Regulatory Affairs Fda Consultant

Arcondis is a global consulting company with an exclusive focus on the healthcare and life science industries, with their particularly demanding requirements on quality and regulatory aspects. We have been managing challenges and solving problems for our clients in the areas of compliance, business processes, information technology, and digital transformation since 2001. We create value through cross-functional, sophisticated delivery methodologies and intelligent implementation. Our clients love working with us because of our unique skill sets, pragmatic approach, and the will to win.

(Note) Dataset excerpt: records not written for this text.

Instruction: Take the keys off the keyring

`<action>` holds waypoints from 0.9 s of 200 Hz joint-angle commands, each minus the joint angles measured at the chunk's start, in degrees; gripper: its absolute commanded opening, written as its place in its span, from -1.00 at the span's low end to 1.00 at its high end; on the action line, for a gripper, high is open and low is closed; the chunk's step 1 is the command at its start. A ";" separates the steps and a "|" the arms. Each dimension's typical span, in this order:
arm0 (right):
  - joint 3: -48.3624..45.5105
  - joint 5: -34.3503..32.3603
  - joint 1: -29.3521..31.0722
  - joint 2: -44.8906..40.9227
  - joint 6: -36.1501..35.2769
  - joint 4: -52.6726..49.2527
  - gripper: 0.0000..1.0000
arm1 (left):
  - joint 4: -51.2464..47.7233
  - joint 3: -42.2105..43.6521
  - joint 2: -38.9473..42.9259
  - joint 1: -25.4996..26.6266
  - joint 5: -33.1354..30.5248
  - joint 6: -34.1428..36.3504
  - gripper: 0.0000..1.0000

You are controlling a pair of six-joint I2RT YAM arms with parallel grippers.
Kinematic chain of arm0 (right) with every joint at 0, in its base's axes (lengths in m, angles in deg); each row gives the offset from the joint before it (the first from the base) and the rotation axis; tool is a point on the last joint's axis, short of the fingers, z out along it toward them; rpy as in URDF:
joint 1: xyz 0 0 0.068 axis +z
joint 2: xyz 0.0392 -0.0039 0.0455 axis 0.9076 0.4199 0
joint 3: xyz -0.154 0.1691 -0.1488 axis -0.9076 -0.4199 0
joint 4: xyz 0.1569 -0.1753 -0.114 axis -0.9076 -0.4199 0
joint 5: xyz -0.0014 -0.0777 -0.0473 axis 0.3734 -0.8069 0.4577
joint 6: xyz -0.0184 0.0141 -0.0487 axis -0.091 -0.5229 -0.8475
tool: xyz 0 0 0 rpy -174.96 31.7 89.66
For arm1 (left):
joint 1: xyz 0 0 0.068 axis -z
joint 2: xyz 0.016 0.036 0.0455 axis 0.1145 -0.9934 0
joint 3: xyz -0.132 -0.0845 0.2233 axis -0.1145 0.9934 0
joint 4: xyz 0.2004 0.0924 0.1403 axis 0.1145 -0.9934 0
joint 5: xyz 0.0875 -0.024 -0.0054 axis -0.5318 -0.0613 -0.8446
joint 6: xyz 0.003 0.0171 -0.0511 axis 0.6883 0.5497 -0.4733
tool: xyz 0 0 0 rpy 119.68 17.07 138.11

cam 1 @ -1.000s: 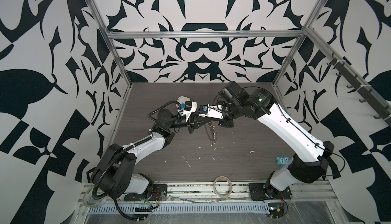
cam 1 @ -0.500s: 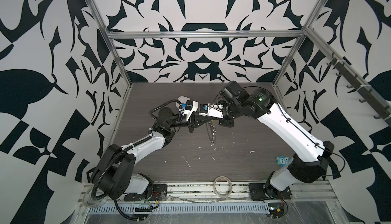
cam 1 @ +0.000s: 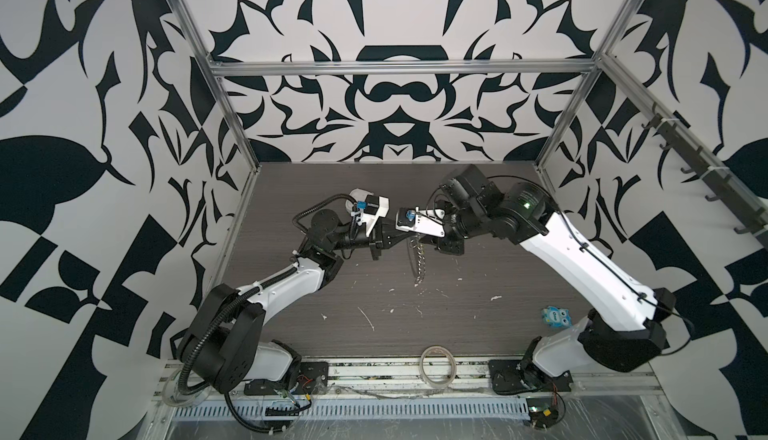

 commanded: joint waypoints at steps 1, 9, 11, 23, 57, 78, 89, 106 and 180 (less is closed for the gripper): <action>-2.00 1.84 -1.41 -4.23 0.98 4.30 -0.41 | 3.38 -2.00 1.15 -0.57 0.16 -1.98 -1.00; -4.10 2.62 -2.20 -5.71 0.97 6.40 -0.41 | 4.14 -1.96 1.00 -0.65 0.01 -2.57 -1.00; -4.68 2.87 -2.52 -6.12 0.99 7.19 -0.41 | 4.41 -1.99 0.98 -0.67 0.03 -2.74 -1.00; -9.64 4.38 -4.19 -8.87 1.06 12.45 -0.41 | 6.07 -2.00 0.57 -0.68 0.01 -3.98 -1.00; -27.60 9.09 -7.61 -18.23 3.34 34.17 -0.41 | 12.32 -1.94 -1.11 -0.94 0.01 -8.31 -1.00; -32.02 13.16 -9.24 -20.20 6.26 40.30 -0.41 | 15.20 -1.96 -1.91 -1.03 0.05 -10.44 -1.00; -32.33 14.50 -9.59 -19.79 6.97 40.74 -0.41 | 15.91 -2.04 -2.28 -1.03 0.14 -11.12 -1.00; -32.79 16.70 -9.77 -19.36 8.02 41.61 -0.42 | 16.99 -2.20 -2.62 -1.11 0.19 -12.13 -1.00; -33.01 18.49 -10.03 -16.97 8.21 42.60 -0.43 | 20.83 -2.70 -4.30 -1.12 0.23 -14.91 -1.00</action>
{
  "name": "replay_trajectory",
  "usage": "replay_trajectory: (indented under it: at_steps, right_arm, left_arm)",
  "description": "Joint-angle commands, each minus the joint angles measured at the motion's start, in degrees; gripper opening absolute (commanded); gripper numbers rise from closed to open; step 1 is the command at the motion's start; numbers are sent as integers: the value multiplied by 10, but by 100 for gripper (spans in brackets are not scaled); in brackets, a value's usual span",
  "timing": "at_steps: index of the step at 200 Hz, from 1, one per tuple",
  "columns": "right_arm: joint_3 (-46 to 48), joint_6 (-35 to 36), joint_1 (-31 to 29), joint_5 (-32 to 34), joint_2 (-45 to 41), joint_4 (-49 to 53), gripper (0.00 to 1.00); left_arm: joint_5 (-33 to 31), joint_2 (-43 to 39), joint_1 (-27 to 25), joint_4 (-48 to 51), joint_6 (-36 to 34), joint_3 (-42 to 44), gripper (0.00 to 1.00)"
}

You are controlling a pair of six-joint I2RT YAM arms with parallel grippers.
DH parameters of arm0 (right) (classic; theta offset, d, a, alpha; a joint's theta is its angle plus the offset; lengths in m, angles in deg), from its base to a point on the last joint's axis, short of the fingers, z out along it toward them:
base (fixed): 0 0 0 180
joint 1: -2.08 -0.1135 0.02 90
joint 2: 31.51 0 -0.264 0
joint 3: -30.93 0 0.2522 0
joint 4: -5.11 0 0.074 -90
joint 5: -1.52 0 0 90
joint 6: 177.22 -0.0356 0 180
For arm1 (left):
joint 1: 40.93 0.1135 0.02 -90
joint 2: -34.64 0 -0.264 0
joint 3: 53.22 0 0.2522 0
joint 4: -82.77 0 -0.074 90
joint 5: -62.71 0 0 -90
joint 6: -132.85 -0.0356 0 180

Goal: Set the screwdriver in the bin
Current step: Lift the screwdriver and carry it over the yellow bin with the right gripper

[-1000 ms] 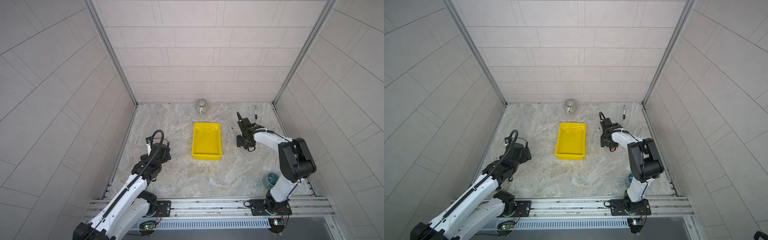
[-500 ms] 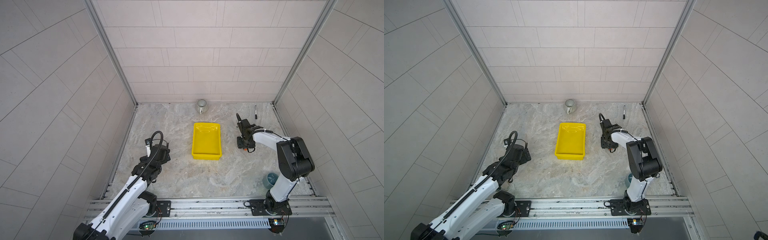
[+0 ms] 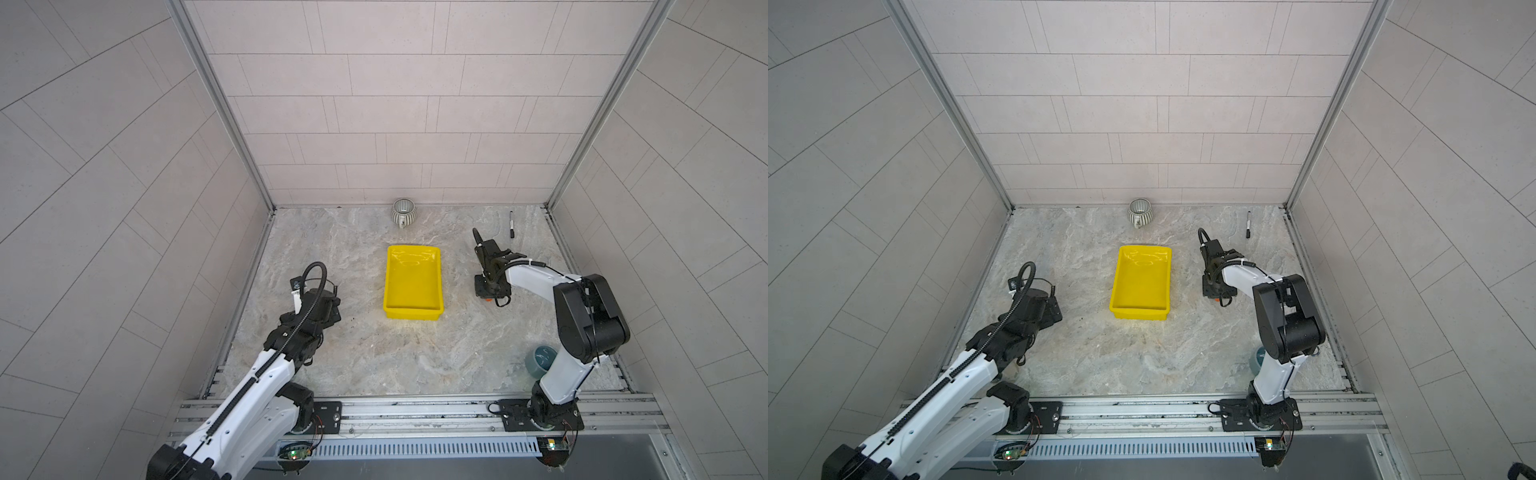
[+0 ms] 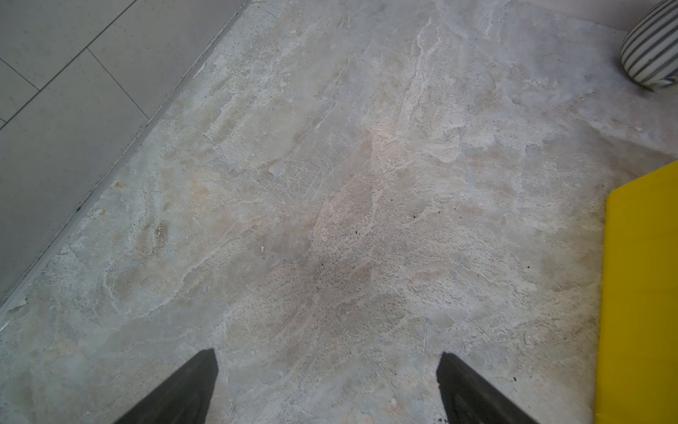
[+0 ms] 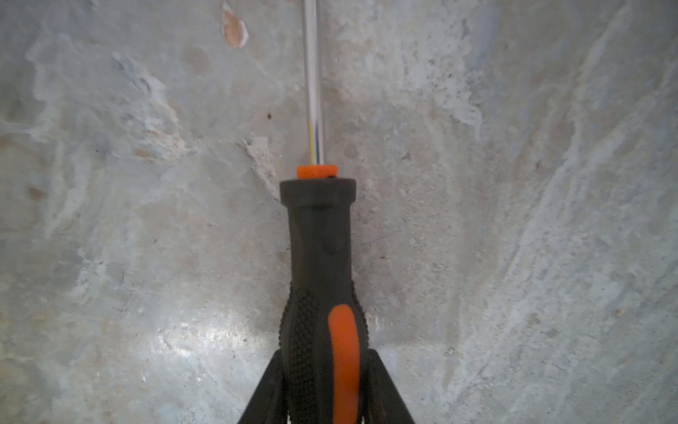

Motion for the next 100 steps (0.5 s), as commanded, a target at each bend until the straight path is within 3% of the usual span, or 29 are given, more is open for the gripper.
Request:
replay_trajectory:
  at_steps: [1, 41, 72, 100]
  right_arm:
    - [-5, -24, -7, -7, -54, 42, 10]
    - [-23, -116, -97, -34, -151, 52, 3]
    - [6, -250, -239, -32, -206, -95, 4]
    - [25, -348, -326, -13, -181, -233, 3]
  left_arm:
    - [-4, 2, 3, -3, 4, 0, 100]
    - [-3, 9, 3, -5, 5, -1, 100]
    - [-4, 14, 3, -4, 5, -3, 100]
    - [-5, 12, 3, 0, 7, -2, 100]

We are seeking an experienced Regulatory Affairs Consultant with in-depth knowledge of FDA processes for medical device and drug approval. This role will offer expert guidance to our clients on regulatory strategies, help develop effective plans for timely submission and approval, and advise on the entire regulatory process required for market entry.

Responsibilities

• Keep abreast of changes in FDA regulatory guidelines, standards, and policies, interpreting their implications for client projects.
• Provide training to clients' internal teams on FDA regulations, guidelines, and processes.
• Prepare, review, and submit high-quality regulatory submissions to the FDA, including 510(k) Notices, PMA applications, De Novo requests, IND applications, and NDA submissions.
• Support clients in the post-market surveillance and reporting process, including guidance on MDRs, recalls, inspections, and adverse event reporting for pharmaceutical products.
• Consult with clients to develop regulatory strategies, identifying the most efficient and compliant pathways for bringing their medical devices and pharmaceutical products to market.
• Serve as the main liaison between clients and FDA, facilitating effective communication and swift resolution of issues.
• Active support in the business development
• Advise clients on the clinical data necessary to support device and drug approval, including the design and review of clinical studies.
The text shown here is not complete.